ECLI:NL:RVS:2024:1028
Raad van State
- Voorlopige voorziening+bodemzaak
- M. den Heyer
- Rechtspraak.nl
Hoger beroep en verzoek om voorlopige voorziening in asielzaak
Op 13 maart 2024 heeft de voorzieningenrechter van de Afdeling bestuursrechtspraak van de Raad van State uitspraak gedaan in een zaak betreffende een verzoek om een voorlopige voorziening en een hoger beroep van een vreemdeling tegen een besluit van de staatssecretaris van Justitie en Veiligheid. De staatssecretaris had op 12 januari 2024 de aanvraag van de vreemdeling om een verblijfsvergunning asiel voor bepaalde tijd niet in behandeling genomen. De rechtbank Den Haag verklaarde op 9 februari 2024 het beroep van de vreemdeling ongegrond. Hierop heeft de vreemdeling, vertegenwoordigd door mr. A. Šimičević, hoger beroep ingesteld en verzocht om een voorlopige voorziening.

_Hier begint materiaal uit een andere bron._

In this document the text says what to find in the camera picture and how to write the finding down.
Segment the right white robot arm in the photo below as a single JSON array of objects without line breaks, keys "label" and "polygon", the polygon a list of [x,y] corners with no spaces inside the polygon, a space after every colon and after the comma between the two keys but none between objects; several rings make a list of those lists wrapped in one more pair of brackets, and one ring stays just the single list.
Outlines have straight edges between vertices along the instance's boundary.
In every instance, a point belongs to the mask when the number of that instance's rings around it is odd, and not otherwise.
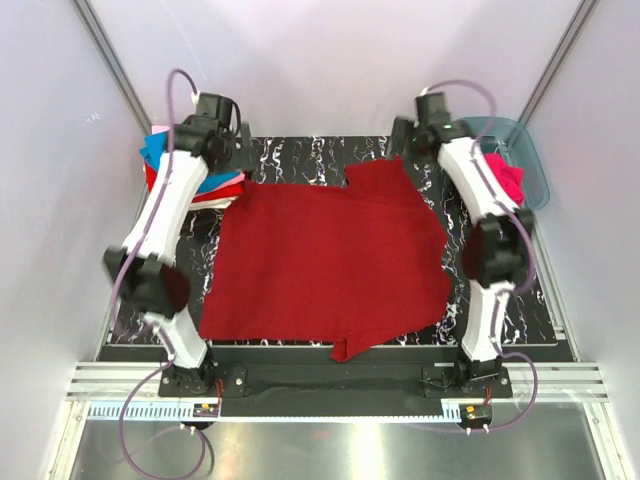
[{"label": "right white robot arm", "polygon": [[535,279],[534,218],[501,186],[468,124],[451,117],[444,93],[425,90],[415,106],[415,119],[395,119],[388,153],[438,165],[468,211],[472,229],[462,266],[470,285],[469,317],[451,381],[472,397],[499,377],[509,299]]}]

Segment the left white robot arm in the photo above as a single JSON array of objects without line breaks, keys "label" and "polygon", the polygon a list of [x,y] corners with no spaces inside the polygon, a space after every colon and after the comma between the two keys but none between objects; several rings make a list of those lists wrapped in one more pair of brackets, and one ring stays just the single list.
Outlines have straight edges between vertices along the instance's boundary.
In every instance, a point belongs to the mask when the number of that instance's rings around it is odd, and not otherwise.
[{"label": "left white robot arm", "polygon": [[176,265],[177,243],[188,212],[225,209],[242,194],[254,154],[234,100],[210,93],[192,100],[194,114],[145,138],[149,196],[123,244],[106,249],[103,264],[115,296],[161,338],[166,381],[203,396],[215,386],[214,360],[188,309],[190,281]]}]

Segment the dark red t shirt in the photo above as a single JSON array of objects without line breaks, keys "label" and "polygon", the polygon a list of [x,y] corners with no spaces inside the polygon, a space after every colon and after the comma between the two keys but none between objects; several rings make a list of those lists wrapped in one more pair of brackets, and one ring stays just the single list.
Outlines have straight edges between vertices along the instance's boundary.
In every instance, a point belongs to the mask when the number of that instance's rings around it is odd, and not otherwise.
[{"label": "dark red t shirt", "polygon": [[343,363],[443,318],[446,234],[402,160],[345,173],[343,187],[245,185],[222,218],[202,338],[328,342]]}]

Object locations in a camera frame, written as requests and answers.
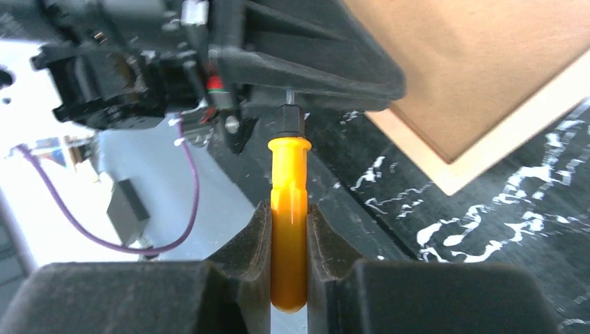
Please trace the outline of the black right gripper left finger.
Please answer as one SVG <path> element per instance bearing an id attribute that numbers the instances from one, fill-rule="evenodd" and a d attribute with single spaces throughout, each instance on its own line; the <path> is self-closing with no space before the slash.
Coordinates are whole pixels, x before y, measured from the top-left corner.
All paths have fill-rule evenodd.
<path id="1" fill-rule="evenodd" d="M 201 261 L 55 263 L 18 290 L 2 333 L 269 333 L 271 210 Z"/>

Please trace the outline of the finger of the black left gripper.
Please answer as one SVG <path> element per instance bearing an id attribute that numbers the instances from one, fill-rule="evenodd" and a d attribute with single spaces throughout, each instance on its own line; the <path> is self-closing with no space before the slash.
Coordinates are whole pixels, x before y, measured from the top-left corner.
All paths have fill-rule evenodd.
<path id="1" fill-rule="evenodd" d="M 241 107 L 382 110 L 403 70 L 342 1 L 215 1 L 214 59 Z"/>

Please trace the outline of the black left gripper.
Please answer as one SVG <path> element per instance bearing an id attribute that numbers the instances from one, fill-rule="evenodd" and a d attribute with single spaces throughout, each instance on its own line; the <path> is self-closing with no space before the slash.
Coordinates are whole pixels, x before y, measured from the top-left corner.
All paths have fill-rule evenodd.
<path id="1" fill-rule="evenodd" d="M 31 59 L 54 81 L 58 121 L 100 131 L 149 129 L 177 113 L 187 140 L 212 129 L 233 153 L 243 150 L 237 97 L 209 55 L 208 1 L 33 5 L 58 36 Z"/>

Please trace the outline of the orange handled screwdriver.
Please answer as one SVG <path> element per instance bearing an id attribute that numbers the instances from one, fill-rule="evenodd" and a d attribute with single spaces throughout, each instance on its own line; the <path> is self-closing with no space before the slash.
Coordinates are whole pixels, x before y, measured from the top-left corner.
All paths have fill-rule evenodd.
<path id="1" fill-rule="evenodd" d="M 268 143 L 271 160 L 271 302 L 281 312 L 298 312 L 308 300 L 308 151 L 305 113 L 287 90 L 278 107 L 280 130 Z"/>

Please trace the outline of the wooden picture frame with photo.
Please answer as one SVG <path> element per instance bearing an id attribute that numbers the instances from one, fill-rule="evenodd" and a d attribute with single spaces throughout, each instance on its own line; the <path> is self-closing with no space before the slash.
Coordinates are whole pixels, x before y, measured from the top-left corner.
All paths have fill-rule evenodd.
<path id="1" fill-rule="evenodd" d="M 589 91 L 588 1 L 348 1 L 406 95 L 367 117 L 453 195 Z"/>

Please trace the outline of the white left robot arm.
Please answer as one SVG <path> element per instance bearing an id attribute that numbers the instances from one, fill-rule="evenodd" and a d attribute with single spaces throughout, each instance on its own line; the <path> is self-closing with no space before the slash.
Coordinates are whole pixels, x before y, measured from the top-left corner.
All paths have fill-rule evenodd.
<path id="1" fill-rule="evenodd" d="M 314 111 L 384 109 L 406 76 L 343 1 L 2 1 L 1 128 L 302 136 Z"/>

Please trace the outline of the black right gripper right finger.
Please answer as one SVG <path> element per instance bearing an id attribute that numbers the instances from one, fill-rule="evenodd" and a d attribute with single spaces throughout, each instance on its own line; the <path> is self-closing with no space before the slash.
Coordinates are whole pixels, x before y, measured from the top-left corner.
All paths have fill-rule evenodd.
<path id="1" fill-rule="evenodd" d="M 505 264 L 371 260 L 308 213 L 309 333 L 556 333 L 534 277 Z"/>

De voorzieningenrechter overwoog dat het hoger beroep niet leidt tot vernietiging van de uitspraak van de rechtbank, omdat het hogerberoepschrift geen vragen bevat die in het belang van de rechtseenheid, rechtsontwikkeling of rechtsbescherming beantwoord moeten worden. Tevens werd opgemerkt dat de rechtsvraag die aan de orde is eerder door de Afdeling is beantwoord, waardoor er geen aanleiding is om in dit geval anders te oordelen. Het verzoek om voorlopige voorziening werd afgewezen en de staatssecretaris hoeft geen proceskosten te vergoeden.
De beslissing van de voorzieningenrechter bevestigt de uitspraak van de rechtbank en wijst het verzoek om voorlopige voorziening af. De uitspraak werd gedaan door mr. M. den Heyer, in tegenwoordigheid van mr. T.W.A. Weber, griffier, en is openbaar uitgesproken op 13 maart 2024.